Figure 5. p38 MAPK regulates EGFR expression through the rapid degradation of MDM2 and increase in p53 stability.

A. The nuclear translocation of p53 was examined using nuclear/cytosol extraction in H460 and H460/R cells. PARP and β-tubulin were used as markers of nuclear and cytosolic fractions, respectively. B. H460/R and H226B/R cells were transfected with scrambled (SC) or TP53 siRNAs (#1 or #2). At 48 h post-transfection, the cells were collected and assessed for western blot analysis to investigate the influence of p53 on the expression of EGFR. C. The basal expression level of p53 and MDM2 in H460 and H460/R cells was investigated using western blot (left) and RT-PCR (right) analyses.
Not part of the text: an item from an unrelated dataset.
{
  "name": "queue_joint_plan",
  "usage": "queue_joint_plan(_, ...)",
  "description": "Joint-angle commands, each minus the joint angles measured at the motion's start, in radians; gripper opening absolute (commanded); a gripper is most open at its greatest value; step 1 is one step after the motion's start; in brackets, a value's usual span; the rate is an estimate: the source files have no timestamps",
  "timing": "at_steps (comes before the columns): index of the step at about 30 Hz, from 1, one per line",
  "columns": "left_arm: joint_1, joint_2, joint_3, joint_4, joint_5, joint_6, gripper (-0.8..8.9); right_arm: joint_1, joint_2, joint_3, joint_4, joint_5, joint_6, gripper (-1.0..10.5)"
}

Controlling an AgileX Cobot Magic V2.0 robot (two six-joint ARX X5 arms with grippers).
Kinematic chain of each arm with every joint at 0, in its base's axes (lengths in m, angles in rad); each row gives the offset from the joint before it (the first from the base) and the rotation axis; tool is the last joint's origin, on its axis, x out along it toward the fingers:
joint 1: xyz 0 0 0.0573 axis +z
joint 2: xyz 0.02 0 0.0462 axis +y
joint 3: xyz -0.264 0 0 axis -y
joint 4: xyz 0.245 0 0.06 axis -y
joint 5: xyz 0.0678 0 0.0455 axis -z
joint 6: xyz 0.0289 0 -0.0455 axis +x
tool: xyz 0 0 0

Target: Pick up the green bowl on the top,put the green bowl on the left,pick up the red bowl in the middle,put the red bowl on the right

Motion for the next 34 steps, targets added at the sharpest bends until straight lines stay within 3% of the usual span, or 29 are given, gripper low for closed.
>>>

D. Cycloheximide (CHX) was added to the medium to stop protein translation. Cells were taken at the indicated time-points, and the protein turnover of p53 and MDM2 was determined using western blot analysis. The relative abundance of p53 and MDM2 compared with the untreated controls was calculated based on band intensity using ImageJ software. E. The cells were treated with MG-132 (MG; 10 μM) for 4 h, and the protein levels of p53 and MDM2 were determined using western blot analysis. F-I. H460/R cells were stably transfected with empty (EV) or p38 DN expression vectors. F. The protein level (left) and mRNA expression (right) of p53 and MDM2, G. the nuclear localization of p53, H. the protein turnover of p53 and MDM2 following CHX treatment, and I. the recovery of the amount of p53 and MDM2 protein following MG-132 treatment were assessed. J. H460/R and H226B/R cells were treated with SB203580 (SB; 50 μM) in a time-dependent manner. The expression changes in p53 and MDM2 were detected using western blot analysis.